Task directions: Nothing but the lines from the line with "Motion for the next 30" to the end of the records below should appear in the answer, each exactly as given.

Input for this task:
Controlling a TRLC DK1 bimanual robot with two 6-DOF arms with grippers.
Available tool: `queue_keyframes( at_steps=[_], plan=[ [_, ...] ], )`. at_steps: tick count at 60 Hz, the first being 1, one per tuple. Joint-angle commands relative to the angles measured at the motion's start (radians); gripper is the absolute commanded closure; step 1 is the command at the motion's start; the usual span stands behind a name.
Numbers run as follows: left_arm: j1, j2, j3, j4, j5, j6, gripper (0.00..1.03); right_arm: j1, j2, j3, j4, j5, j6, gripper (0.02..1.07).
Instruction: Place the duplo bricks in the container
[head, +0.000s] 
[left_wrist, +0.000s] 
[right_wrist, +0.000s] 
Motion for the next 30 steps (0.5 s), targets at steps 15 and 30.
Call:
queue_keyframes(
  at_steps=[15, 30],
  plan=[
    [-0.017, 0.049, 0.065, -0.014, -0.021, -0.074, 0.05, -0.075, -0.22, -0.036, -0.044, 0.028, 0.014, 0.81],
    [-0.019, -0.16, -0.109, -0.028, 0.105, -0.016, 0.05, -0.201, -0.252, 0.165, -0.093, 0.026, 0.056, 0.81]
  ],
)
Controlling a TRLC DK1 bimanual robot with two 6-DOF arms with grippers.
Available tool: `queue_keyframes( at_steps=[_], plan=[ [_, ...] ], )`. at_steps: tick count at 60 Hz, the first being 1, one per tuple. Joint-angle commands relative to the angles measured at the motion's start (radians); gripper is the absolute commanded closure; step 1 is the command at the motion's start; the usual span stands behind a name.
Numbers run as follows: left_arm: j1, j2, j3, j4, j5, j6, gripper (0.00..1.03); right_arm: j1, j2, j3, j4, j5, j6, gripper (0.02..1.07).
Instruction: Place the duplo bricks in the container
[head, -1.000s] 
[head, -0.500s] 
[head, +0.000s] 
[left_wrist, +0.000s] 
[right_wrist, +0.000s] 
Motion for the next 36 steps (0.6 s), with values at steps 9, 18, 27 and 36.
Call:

Exercise answer:
Motion for the next 30 steps (0.5 s), targets at steps 15 and 30.
Call:
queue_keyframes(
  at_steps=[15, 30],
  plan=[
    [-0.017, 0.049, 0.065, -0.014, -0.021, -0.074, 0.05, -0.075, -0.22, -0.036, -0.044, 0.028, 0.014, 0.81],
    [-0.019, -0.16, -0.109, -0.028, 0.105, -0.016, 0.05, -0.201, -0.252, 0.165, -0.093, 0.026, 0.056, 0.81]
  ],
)
Controlling a TRLC DK1 bimanual robot with two 6-DOF arms with grippers.
Available tool: `queue_keyframes( at_steps=[_], plan=[ [_, ...] ], )`. at_steps: tick count at 60 Hz, the first being 1, one per tuple. Joint-angle commands relative to the angles measured at the motion's start (radians); gripper is the absolute commanded closure; step 1 is the command at the motion's start; the usual span stands behind a name.
Numbers run as follows: left_arm: j1, j2, j3, j4, j5, j6, gripper (0.00..1.03); right_arm: j1, j2, j3, j4, j5, j6, gripper (0.02..1.07).
Instruction: Place the duplo bricks in the container
[head, -1.000s] 
[head, -0.500s] 
[head, +0.000s] 
[left_wrist, +0.000s] 
[right_wrist, +0.000s] 
Motion for the next 36 steps (0.6 s), with values at steps 9, 18, 27 and 36.
Call:

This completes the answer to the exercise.